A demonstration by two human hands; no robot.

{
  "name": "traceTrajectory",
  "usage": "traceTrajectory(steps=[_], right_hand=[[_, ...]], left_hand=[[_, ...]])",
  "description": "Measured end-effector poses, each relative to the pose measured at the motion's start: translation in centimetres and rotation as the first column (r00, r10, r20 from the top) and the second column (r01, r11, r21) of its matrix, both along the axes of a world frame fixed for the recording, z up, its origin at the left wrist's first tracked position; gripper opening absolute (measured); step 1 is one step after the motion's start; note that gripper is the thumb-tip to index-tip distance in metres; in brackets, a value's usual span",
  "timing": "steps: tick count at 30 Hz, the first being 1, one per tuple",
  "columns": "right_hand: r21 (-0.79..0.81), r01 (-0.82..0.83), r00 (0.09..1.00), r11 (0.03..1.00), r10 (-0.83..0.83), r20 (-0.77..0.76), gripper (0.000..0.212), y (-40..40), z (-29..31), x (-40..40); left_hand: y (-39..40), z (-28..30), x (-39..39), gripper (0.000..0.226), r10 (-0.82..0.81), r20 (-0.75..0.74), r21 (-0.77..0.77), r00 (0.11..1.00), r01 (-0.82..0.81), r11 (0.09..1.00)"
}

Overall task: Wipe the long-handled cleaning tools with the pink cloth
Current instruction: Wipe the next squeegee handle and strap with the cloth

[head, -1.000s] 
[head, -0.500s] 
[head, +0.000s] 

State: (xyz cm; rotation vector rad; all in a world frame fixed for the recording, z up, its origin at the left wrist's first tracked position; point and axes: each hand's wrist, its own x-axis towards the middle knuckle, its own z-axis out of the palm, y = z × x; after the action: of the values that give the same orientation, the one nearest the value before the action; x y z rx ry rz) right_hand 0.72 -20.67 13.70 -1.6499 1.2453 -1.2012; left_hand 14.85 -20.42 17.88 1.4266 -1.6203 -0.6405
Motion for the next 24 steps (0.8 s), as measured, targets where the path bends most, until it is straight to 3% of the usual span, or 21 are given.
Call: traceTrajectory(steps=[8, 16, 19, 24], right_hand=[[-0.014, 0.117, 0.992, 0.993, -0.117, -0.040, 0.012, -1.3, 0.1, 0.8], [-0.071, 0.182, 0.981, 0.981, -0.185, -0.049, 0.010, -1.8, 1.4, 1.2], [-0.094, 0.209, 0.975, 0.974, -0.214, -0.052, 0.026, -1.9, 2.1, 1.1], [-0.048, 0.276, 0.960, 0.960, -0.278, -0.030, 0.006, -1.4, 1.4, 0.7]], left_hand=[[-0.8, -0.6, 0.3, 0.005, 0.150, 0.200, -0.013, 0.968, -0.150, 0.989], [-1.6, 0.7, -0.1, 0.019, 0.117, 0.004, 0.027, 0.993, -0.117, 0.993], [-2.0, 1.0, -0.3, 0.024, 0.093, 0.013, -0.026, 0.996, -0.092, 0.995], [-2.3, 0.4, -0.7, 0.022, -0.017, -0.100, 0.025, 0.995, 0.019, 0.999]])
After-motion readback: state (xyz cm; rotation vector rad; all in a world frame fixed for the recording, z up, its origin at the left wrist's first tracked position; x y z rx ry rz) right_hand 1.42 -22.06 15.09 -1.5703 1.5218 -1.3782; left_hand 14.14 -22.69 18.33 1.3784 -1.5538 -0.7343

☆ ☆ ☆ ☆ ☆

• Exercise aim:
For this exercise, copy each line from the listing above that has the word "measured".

• Finished task:
  "description": "Measured end-effector poses, each relative to the pose measured at the motion's start: translation in centimetres and rotation as the first column (r00, r10, r20 from the top) and the second column (r01, r11, r21) of its matrix, both along the axes of a world frame fixed for the recording, z up, its origin at the left wrist's first tracked position; gripper opening absolute (measured); step 1 is one step after the motion's start; note that gripper is the thumb-tip to index-tip distance in metres; in brackets, a value's usual span",
Motion for the next 24 steps (0.8 s), as measured, targets where the path bends most, until it is straight to 3% of the usual span, or 21 are given.

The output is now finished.